[What to do] Starting with the first line and ending with the line that holds "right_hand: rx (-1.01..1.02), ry", repeat the material exactly.

[Raw data]
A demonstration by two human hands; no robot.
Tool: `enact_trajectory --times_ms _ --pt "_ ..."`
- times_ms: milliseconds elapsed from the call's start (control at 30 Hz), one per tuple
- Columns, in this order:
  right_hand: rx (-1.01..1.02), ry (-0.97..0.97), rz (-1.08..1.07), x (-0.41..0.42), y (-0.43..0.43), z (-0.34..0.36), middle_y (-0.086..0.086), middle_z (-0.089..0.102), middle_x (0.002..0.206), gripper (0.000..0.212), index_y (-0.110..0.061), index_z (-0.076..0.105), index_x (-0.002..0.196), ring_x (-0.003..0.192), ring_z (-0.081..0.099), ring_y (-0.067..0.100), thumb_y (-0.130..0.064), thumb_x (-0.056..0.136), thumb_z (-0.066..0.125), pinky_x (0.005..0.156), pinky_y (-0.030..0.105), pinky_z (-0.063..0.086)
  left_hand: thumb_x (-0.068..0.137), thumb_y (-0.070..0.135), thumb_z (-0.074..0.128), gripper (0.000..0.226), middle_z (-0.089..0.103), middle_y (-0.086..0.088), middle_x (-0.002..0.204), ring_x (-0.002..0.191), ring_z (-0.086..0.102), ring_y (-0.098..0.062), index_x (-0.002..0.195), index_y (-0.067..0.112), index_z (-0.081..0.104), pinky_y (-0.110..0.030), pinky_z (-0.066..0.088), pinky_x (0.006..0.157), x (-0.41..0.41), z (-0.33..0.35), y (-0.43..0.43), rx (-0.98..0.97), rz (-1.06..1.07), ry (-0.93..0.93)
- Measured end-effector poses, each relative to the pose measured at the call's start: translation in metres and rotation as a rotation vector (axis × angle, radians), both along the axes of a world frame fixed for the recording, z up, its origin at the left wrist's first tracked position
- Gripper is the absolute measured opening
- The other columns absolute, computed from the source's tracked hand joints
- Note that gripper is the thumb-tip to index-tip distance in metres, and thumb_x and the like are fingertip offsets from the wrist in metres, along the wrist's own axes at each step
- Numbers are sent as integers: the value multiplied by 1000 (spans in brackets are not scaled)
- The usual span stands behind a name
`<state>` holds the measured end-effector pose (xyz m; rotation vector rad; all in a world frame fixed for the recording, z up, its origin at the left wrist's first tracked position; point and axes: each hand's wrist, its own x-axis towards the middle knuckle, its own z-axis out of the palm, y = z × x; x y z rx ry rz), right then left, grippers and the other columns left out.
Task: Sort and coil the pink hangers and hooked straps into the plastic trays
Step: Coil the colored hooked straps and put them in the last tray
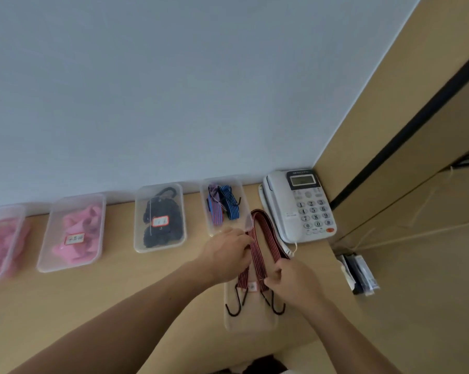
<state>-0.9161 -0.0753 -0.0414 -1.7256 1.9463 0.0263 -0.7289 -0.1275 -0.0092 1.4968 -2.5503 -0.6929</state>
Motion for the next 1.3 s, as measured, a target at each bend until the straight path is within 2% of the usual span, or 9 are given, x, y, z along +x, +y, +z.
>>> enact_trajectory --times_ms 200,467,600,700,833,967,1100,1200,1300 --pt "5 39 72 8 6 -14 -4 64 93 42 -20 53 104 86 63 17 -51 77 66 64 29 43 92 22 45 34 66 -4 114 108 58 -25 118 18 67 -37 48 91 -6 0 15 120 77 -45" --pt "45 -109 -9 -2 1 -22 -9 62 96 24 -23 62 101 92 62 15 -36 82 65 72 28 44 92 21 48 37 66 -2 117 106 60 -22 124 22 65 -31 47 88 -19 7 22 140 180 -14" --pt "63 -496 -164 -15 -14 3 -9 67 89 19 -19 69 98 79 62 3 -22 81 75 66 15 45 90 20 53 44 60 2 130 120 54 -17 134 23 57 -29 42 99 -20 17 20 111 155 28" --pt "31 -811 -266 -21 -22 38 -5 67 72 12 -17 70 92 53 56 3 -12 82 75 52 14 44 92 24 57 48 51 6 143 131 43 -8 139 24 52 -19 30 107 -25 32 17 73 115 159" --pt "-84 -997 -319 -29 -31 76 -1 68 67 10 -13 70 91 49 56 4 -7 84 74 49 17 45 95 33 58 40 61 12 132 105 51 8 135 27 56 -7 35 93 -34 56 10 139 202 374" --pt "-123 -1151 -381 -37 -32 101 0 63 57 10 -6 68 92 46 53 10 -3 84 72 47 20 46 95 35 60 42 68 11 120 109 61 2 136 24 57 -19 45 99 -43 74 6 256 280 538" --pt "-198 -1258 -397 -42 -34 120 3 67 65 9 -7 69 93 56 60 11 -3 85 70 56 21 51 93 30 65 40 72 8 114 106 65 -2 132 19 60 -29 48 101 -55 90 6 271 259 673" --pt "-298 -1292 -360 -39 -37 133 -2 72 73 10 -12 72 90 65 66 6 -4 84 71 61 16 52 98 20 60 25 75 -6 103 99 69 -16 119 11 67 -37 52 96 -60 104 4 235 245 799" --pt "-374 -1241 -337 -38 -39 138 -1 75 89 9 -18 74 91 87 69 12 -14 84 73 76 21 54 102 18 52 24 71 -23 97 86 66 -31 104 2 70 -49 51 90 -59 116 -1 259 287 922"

[Task output]
A demonstration by two human hands; no robot.
Tool: `enact_trajectory --times_ms _ --pt "_ ..."`
- times_ms: milliseconds elapsed from the call's start (control at 30 Hz), one per tuple
- Columns, in this order:
  right_hand: rx (-1.01..1.02), ry (-0.97..0.97), rz (-1.08..1.07), x (-0.41..0.42), y (-0.43..0.43), z (-0.34..0.36), middle_y (-0.086..0.086), middle_z (-0.089..0.102), middle_x (0.002..0.206), gripper (0.000..0.212), index_y (-0.110..0.061), index_z (-0.076..0.105), index_x (-0.002..0.196), ring_x (-0.003..0.192), ring_z (-0.081..0.099), ring_y (-0.067..0.100), thumb_y (-0.130..0.064), thumb_x (-0.056..0.136), thumb_z (-0.066..0.125), pinky_x (0.005..0.156), pinky_y (-0.030..0.105), pinky_z (-0.063..0.086)

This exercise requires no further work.